If you look closely at the first 1000 lines, the timestamp (in this case 1711235119.596471) given in the replay file are all the same. Therefore, we cannot rely on that specific timestamp; we know for sure that is not right. I therefore eliminated all of those protobufs.
However, protobufs with the "epoch_timestamp_seconds" field seems to yield the correct time. To play those protobufs, we just re-index all of those protobufs such that the timestamp starts at 0 and not some arbitrary unix timestamp.
Great finds! I tried the replay broken files again and they work well now, though I am getting the following error when running the second replay (note that the replay still runs fine even with this error):
Exception in thread Thread-1:
Traceback (most recent call last):
File "/usr/lib/python3.8/threading.py", line 932, in _bootstrap_inner
self.run()
File "/usr/lib/python3.8/threading.py", line 870, in run
self._target(*self._args, **self._kwargs)

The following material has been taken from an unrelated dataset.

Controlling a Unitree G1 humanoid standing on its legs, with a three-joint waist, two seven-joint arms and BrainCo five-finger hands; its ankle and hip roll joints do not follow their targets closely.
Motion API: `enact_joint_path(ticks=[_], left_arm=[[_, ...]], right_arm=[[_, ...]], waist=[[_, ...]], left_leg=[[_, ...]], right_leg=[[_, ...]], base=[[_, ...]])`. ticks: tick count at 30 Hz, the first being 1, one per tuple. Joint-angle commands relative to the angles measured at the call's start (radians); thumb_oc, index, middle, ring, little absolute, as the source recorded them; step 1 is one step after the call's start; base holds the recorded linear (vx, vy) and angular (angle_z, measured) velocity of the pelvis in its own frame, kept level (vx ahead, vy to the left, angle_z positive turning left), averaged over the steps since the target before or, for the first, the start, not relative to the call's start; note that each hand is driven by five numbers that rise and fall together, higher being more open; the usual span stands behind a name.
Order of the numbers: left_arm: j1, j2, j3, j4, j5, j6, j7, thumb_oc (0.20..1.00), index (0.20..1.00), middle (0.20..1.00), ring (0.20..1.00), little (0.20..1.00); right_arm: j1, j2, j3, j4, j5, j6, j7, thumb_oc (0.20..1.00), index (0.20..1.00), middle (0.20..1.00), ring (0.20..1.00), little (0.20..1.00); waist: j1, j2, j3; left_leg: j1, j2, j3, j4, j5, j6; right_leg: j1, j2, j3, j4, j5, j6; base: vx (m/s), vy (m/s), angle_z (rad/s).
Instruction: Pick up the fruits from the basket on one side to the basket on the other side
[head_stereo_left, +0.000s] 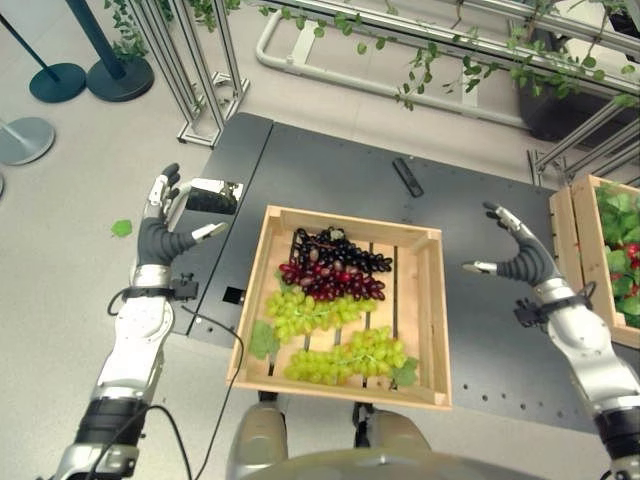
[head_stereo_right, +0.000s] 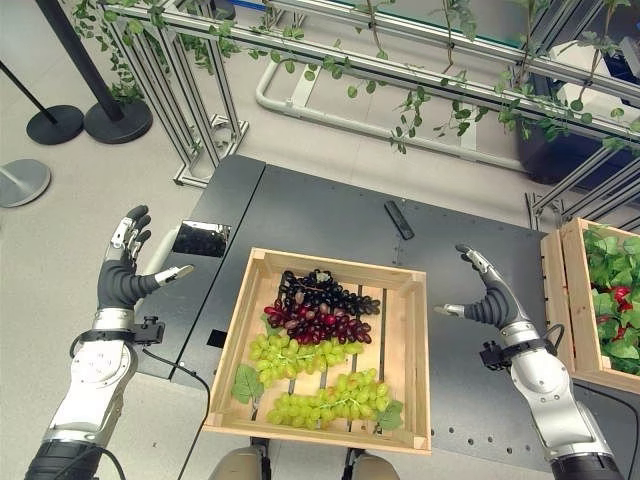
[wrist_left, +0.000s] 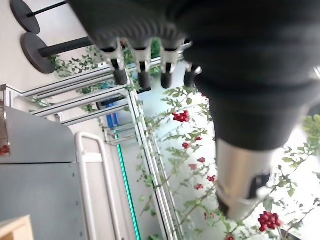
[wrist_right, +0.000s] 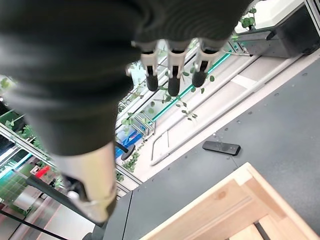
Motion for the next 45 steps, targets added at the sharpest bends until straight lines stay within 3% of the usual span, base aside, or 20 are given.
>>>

File "/home/nima/.cache/bazel/_bazel_nima/d4d8c6a2a61c53de6e279fde073469b4/execroot/__main__/bazel-out/k8-fastbuild/bin/software/thunderscope/thunderscope_main.runfiles/__main__/software/thunderscope/replay/proto_player.py", line 557, in __play_protobufs
) = ProtoPlayer.unpack_log_entry(
File "/home/nima/.cache/bazel/_bazel_nima/d4d8c6a2a61c53de6e279fde073469b4/execroot/__main__/bazel-out/k8-fastbuild/bin/software/thunderscope/thunderscope_main.runfiles/__main__/software/thunderscope/replay/proto_player.py", line 293, in unpack_log_entry
proto = proto_class.FromString(base64.b64decode(data[len("b") : -len("\n")]))

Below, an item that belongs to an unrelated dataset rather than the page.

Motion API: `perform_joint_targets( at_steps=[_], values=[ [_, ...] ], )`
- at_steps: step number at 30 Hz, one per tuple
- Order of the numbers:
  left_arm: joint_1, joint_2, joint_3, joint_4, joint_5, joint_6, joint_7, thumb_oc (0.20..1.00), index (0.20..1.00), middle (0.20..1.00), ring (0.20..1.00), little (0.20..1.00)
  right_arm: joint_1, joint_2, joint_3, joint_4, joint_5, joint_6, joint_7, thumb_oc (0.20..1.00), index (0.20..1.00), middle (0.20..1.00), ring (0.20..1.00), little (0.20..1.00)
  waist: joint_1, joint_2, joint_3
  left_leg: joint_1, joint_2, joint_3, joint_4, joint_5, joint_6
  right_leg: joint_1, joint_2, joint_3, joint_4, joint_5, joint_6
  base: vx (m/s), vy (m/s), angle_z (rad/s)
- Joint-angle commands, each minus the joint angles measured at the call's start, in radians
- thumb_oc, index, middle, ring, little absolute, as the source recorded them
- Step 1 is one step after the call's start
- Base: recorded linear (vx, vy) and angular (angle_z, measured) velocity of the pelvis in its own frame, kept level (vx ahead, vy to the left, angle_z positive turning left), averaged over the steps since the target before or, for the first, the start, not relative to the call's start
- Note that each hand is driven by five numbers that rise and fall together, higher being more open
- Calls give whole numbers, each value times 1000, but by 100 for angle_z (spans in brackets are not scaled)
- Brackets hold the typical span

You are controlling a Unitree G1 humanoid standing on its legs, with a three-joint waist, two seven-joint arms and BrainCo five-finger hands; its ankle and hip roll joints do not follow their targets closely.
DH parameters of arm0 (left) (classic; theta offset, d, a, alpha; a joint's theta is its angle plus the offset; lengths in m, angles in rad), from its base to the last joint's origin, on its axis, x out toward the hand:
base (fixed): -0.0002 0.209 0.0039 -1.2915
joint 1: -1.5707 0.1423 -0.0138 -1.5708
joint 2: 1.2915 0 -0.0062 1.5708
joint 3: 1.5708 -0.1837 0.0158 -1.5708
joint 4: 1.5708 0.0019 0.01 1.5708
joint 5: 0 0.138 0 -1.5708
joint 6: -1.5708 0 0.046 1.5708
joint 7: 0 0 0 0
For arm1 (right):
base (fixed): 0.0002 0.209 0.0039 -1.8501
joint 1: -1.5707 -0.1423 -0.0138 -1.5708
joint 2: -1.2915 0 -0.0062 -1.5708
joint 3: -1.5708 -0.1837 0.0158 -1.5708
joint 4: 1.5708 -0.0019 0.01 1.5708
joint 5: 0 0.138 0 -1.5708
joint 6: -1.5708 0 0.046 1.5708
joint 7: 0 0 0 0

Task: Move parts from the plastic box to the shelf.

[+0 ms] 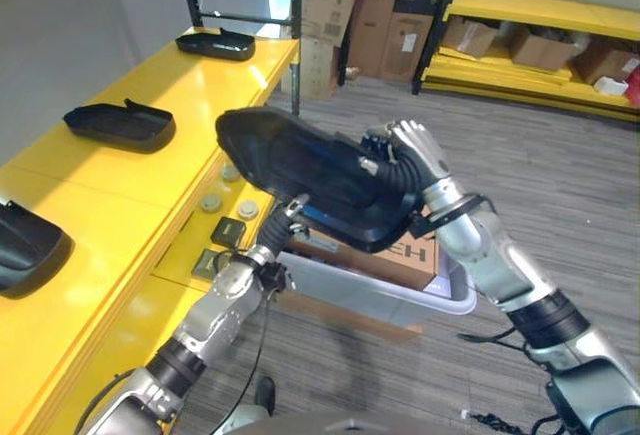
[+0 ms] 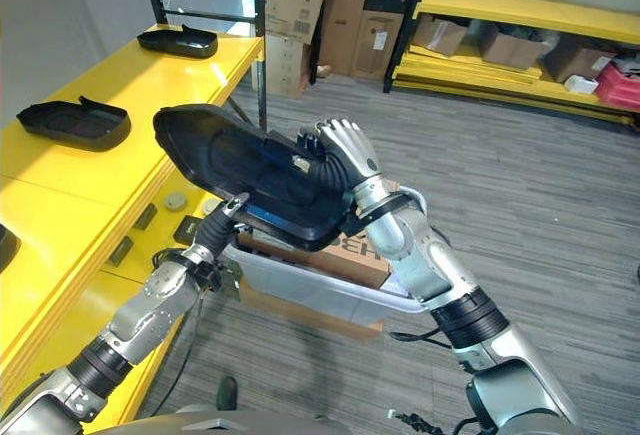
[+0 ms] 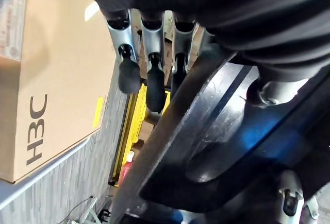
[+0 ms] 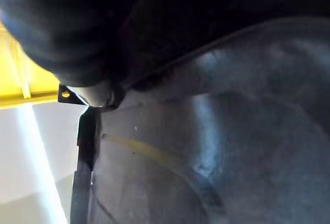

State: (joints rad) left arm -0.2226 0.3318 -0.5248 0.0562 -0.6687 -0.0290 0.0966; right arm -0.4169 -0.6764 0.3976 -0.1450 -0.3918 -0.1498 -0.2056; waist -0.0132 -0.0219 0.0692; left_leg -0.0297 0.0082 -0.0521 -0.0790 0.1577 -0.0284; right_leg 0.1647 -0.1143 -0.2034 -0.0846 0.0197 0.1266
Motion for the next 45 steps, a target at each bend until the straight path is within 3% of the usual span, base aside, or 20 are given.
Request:
perform_joint_targets(
  at_steps=[1, 8, 12, 13, 14, 15, 20, 24, 27, 28, 31, 33, 36, 40, 45],
  values=[
    [-123, -69, 40, -13, 69, -132, 1, 200, 200, 200, 200, 200, 7, 45, 111, -160, 141, -131, 90, 200, 200, 200, 200, 200, 19, -23, -49, 49, 66, -21, 34, -146, -47, -62, -44, 4, 42, -36, 21, 0, 0, 0],
    [-76, -82, 153, -11, 235, -199, 111, 200, 200, 200, 200, 200, 136, 45, 80, -174, 279, -158, 123, 200, 200, 200, 200, 200, 10, -31, -43, 49, 67, -10, 36, -146, -48, -71, -43, 16, 44, -35, 22, 5, -4, -2],
    [-60, -71, 197, -9, 334, -216, 157, 200, 200, 200, 200, 200, 215, 101, 16, -165, 378, -176, 121, 200, 200, 200, 200, 200, 0, -28, -42, 54, 71, -3, 33, -147, -50, -72, -40, 21, 44, -37, 21, 12, -10, -8],
    [-57, -68, 205, -12, 346, -219, 162, 200, 200, 200, 200, 200, 233, 113, -4, -164, 397, -179, 118, 338, 338, 338, 338, 338, -2, -27, -43, 55, 72, -2, 33, -147, -50, -73, -40, 21, 44, -37, 22, 6, -8, -7],
    [-57, -68, 205, -12, 347, -219, 163, 200, 200, 200, 200, 200, 234, 113, -4, -165, 397, -179, 118, 884, 884, 884, 884, 884, -1, -27, -43, 55, 72, -2, 32, -147, -50, -73, -40, 21, 44, -37, 22, 7, -5, -5],
    [-52, -62, 217, -14, 368, -223, 172, 200, 200, 200, 200, 200, 257, 129, -25, -153, 432, -181, 119, 1000, 1000, 1000, 1000, 1000, -4, -27, -43, 55, 73, 0, 33, -147, -50, -73, -39, 21, 44, -37, 22, 9, -6, -4],
    [-15, -24, 271, -41, 495, -231, 212, 200, 200, 200, 200, 200, 372, 197, -158, -118, 547, -195, 94, 1000, 1000, 1000, 1000, 1000, -14, -25, -46, 63, 80, 9, 32, -149, -51, -71, -37, 26, 45, -40, 21, 10, -6, -2],
    [29, 12, 340, -63, 612, -247, 242, 200, 200, 200, 200, 200, 465, 216, -306, -59, 503, -200, 25, 1000, 1000, 1000, 1000, 1000, -27, -24, -55, 71, 83, 17, 29, -153, -53, -70, -33, 32, 46, -43, 22, 32, -8, -3],
    [58, 26, 385, -75, 671, -250, 260, 200, 200, 200, 200, 200, 518, 250, -400, 54, 473, -196, -39, 1000, 1000, 1000, 1000, 1000, -35, -24, -57, 76, 85, 23, 26, -155, -52, -68, -32, 38, 46, -44, 21, 24, -4, -4],
    [76, 39, 410, -85, 713, -248, 268, 200, 200, 200, 200, 200, 553, 274, -424, 186, 486, -189, -61, 1000, 1000, 1000, 1000, 1000, -37, -25, -55, 79, 85, 26, 25, -157, -51, -69, -32, 40, 46, -44, 21, 9, -5, -6],
    [83, 53, 426, -107, 742, -251, 269, 200, 200, 200, 200, 200, 587, 293, -427, 287, 528, -179, -47, 1000, 1000, 1000, 1000, 1000, -39, -27, -50, 79, 85, 25, 28, -158, -49, -71, -32, 42, 49, -43, 21, 1, -1, -1],
    [92, 70, 442, -143, 740, -267, 251, 200, 200, 200, 200, 200, 601, 290, -398, 468, 536, -151, -21, 1000, 1000, 1000, 1000, 1000, -36, -30, -45, 79, 86, 26, 28, -158, -51, -71, -32, 40, 51, -45, 22, 0, 0, 0],
    [113, 91, 452, -199, 728, -303, 222, 200, 200, 200, 200, 200, 602, 291, -337, 754, 422, -90, -25, 1000, 1000, 1000, 1000, 1000, -20, -31, -38, 85, 90, 21, 29, -167, -54, -66, -28, 37, 54, -55, 21, 20, -40, 3],
    [137, 105, 470, -256, 720, -324, 223, 200, 200, 200, 200, 200, 598, 308, -258, 880, 325, -62, -7, 1000, 1000, 1000, 1000, 1000, -4, -27, -25, 80, 100, 4, 42, -164, -59, -66, -18, 37, 66, -66, 13, -12, -67, -1],
    [155, 106, 482, -295, 689, -331, 215, 200, 200, 200, 200, 200, 558, 344, -202, 1016, 335, -50, 18, 1000, 1000, 1000, 1000, 1000, 21, -16, 10, 53, 117, -38, 66, -146, -77, -65, 4, 12, 83, -83, -8, -35, -113, 5]
  ],
)
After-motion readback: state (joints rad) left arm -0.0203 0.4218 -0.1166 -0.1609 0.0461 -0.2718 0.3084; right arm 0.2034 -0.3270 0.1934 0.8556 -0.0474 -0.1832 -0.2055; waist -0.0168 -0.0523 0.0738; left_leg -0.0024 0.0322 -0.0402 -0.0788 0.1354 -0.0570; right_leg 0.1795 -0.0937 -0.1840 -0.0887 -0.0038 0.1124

google.protobuf.message.DecodeError: Error parsing message with type 'TbotsProto.World'
Quickly looking over your solution, I think it would work moving forward as well, but I think we should take a more proactive approach of fixing the root cause of the replay file lines being corrupt, rather than just fixing the corruption. From what you've mentioned, the problem for the field test replays is related to the timestamp being the same through out the file. When checking what the epoch time is, I get datetime.fromtimestamp(1711235119.596471)
-> datetime.datetime(2024, 3, 23, 16, 5, 19, 596471)

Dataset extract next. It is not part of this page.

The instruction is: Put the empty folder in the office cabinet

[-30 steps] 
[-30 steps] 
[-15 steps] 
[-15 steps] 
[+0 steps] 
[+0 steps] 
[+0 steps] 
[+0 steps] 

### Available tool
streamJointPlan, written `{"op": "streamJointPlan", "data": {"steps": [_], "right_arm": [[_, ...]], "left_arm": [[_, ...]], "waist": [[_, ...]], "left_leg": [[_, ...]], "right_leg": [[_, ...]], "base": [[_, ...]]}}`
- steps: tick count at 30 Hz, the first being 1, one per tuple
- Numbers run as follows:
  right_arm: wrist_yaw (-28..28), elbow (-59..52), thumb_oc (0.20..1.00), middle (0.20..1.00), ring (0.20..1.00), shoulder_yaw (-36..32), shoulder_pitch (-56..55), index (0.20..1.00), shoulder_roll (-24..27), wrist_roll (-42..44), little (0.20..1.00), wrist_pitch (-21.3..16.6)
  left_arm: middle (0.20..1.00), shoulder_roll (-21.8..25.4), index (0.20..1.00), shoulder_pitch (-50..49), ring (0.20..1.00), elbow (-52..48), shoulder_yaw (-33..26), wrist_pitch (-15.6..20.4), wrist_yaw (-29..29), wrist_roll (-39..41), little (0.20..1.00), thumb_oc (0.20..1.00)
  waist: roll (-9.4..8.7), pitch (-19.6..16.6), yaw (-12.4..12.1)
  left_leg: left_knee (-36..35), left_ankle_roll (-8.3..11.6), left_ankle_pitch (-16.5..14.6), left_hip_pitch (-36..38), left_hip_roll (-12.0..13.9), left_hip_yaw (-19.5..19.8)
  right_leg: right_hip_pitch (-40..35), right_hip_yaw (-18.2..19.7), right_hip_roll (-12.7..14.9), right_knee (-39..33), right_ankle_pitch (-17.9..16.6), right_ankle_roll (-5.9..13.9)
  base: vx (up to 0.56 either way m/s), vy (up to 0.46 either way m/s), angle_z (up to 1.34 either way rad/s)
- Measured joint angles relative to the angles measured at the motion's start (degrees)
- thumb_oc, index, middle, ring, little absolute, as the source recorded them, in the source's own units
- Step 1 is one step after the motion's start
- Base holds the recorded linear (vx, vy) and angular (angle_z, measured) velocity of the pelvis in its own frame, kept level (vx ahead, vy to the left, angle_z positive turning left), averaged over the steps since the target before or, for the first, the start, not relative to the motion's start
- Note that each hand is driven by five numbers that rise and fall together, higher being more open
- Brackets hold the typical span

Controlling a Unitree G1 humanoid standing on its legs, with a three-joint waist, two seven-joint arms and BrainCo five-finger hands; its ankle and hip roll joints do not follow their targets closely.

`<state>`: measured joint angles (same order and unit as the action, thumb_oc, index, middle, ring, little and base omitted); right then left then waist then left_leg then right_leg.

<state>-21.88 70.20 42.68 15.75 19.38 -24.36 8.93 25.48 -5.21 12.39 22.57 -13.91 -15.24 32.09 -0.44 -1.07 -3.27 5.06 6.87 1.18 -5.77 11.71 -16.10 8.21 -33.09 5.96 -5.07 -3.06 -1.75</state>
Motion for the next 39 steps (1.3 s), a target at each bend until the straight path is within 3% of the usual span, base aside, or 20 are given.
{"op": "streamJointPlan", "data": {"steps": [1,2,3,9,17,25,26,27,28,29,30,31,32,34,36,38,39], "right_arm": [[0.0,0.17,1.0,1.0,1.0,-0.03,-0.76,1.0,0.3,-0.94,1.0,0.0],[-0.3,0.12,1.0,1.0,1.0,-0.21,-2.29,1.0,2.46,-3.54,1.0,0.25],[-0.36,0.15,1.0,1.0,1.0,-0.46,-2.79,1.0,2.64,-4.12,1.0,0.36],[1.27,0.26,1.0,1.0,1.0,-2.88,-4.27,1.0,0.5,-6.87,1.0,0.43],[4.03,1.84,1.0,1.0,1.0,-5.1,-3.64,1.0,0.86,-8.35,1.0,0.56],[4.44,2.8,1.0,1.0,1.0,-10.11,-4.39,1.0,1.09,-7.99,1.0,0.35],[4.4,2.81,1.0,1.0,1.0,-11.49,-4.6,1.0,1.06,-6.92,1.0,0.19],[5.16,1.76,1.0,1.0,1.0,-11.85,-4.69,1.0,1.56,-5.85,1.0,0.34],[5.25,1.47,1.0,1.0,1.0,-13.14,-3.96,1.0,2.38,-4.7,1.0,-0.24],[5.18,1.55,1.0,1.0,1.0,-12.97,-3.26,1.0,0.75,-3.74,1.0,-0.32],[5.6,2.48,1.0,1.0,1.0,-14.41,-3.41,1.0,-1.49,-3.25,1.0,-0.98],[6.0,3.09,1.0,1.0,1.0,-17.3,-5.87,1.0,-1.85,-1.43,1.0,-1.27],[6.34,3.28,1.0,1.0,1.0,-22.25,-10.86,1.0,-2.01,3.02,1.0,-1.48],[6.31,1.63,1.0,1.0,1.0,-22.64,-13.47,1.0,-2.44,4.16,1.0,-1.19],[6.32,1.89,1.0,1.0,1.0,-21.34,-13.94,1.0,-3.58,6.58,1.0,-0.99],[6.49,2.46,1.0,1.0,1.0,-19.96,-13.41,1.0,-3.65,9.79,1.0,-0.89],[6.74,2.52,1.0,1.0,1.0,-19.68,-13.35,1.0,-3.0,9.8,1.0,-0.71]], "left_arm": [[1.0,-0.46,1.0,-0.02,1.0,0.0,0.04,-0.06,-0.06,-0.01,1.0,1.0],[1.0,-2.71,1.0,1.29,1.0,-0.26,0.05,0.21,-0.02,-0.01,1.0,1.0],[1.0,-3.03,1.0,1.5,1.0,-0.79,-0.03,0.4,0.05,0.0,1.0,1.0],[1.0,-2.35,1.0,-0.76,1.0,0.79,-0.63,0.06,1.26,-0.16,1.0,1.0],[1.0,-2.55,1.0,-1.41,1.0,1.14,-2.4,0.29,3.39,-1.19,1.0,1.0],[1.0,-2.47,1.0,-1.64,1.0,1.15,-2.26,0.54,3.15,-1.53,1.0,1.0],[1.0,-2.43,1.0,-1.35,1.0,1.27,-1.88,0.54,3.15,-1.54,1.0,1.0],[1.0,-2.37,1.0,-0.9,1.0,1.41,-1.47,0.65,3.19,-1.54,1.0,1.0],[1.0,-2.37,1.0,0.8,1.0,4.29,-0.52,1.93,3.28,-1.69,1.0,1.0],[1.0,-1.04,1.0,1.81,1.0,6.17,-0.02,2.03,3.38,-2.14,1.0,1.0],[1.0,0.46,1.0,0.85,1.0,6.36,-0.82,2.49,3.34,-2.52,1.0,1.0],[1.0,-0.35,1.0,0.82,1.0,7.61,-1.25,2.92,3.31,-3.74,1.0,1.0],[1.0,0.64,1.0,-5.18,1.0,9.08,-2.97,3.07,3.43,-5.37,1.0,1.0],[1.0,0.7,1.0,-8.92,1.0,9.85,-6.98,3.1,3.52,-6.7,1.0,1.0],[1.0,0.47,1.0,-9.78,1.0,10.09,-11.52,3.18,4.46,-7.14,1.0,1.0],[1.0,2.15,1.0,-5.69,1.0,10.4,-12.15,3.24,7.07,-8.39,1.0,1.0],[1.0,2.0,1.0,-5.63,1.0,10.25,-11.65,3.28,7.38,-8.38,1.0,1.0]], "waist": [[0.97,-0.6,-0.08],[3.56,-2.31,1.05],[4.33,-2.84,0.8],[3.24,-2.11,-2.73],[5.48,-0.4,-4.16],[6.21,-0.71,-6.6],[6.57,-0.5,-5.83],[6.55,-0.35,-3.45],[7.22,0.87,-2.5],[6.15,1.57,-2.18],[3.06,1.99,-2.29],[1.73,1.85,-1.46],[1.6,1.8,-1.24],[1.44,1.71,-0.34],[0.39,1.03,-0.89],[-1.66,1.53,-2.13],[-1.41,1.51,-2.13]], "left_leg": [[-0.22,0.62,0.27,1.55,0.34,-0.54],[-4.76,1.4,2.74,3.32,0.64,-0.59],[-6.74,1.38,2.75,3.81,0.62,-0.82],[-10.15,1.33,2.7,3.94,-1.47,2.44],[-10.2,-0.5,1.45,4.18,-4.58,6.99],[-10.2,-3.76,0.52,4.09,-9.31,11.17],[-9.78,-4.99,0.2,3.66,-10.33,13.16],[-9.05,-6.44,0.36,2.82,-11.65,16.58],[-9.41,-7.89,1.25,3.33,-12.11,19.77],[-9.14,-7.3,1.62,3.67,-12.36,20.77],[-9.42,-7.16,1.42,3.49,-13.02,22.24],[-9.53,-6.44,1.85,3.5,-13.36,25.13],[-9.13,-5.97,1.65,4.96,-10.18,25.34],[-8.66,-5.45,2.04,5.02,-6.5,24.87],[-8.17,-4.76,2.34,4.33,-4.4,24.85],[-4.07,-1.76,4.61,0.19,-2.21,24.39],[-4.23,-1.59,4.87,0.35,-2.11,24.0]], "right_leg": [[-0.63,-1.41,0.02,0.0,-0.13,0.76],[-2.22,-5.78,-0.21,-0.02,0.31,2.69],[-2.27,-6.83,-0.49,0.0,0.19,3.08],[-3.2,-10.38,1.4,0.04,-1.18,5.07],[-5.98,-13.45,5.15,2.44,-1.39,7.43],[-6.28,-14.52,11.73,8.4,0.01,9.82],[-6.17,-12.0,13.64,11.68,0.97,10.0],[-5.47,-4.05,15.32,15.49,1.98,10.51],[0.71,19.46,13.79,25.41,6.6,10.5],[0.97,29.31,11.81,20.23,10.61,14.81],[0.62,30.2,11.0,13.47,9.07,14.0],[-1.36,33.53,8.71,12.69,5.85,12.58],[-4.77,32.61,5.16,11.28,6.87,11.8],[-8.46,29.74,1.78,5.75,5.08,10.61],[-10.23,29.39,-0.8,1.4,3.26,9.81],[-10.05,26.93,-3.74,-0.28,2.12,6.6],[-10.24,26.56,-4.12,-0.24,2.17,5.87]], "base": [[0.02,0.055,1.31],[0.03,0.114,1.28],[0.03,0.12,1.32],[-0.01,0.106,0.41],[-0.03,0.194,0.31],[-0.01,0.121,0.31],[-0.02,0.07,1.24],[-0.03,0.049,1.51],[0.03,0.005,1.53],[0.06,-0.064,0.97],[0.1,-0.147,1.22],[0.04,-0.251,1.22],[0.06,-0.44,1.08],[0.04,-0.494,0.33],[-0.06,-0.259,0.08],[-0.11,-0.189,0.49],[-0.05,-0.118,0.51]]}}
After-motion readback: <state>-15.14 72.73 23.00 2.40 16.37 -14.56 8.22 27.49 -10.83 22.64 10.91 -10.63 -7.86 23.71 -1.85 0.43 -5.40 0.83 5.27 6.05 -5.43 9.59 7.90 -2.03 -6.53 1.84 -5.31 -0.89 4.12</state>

, which is the same day (though not the exact same time?) as when the first recording was taking. This likely shows that the protologger started logging with the initial time the field test had started at, and its time was never updated. ProtoLogger
uses a time_provider
callback function to get the time to use for each protobuf line. The time provider for the field test fixture is defined here:
https://github.com/UBC-Thunderbots/Software/blob/3266eb8bcad093d7a5ebd71cf0e1c3dbe924fd0b/src/software/field_tests/field_test_fixture.py#L101-L105
and the time value is updated based on the time of the latest vision packet: https://github.com/UBC-Thunderbots/Software/blob/3266eb8bcad093d7a5ebd71cf0e1c3dbe924fd0b/src/software/field_tests/field_test_fixture.py#L133-L138
Looking at the pastebin you've provided, it does seem like the vision packet time (t_capture
) is being updated. This would may indicate that self.ssl_wrapper_buffer
isn't being properly updated with the latest wrapper packets, though the problem could be something else.
In any case, it may be better if we just update self.timestamp
to be time.time()
instead of t_capture
(then we can probably remove ssl_wrapper_buffer
as well). The main reason we have the time_provider
callback function as opposed to using time.time()
directly in ProtoLogger
is to support simulated tests running as fast as possible depending on the computer it is running on (e.g. running faster in CI), but have the replay files running in realtime.
cc @PhilD71 as he's more familiar with the field test fixture and may have additional context.
Another useful update would be to have better error handling in or around ProtoPlayer.unpack_log_entry
:
https://github.com/UBC-Thunderbots/Software/blob/1528173facd4b72d7fd4265e99da5ca9e26b1e3d/src/software/thunderscope/replay/proto_player.py#L128-L155
We should be able to detect if log entry is corrupt (could include the protobuf being corrupt and we're unable to deserialize it, or maybe the timestamp being invalid) and skip over that log entry cleanly (and maybe just log that there was a corrupt line). Proper error handling may not be trivial given how the ProtoPlayer is currently written, but I think it's the right step forward for making our replays more robust to more general errors than just checking the timestamp being above some value.
Ideally with fixing the bug that resulted in broken replay files, and a more robust ProtoPlayer, we should be able to replay the all future replays no matter where they are generated from. This way, we shouldn't need specific code to check whether the replay file is from a field test, etc. Also, note that the goal of this ticket isn't to just get those replay files running, since we don't actually care about their content, the goal should be to be more resilient to the same type of corruptions that broke those files.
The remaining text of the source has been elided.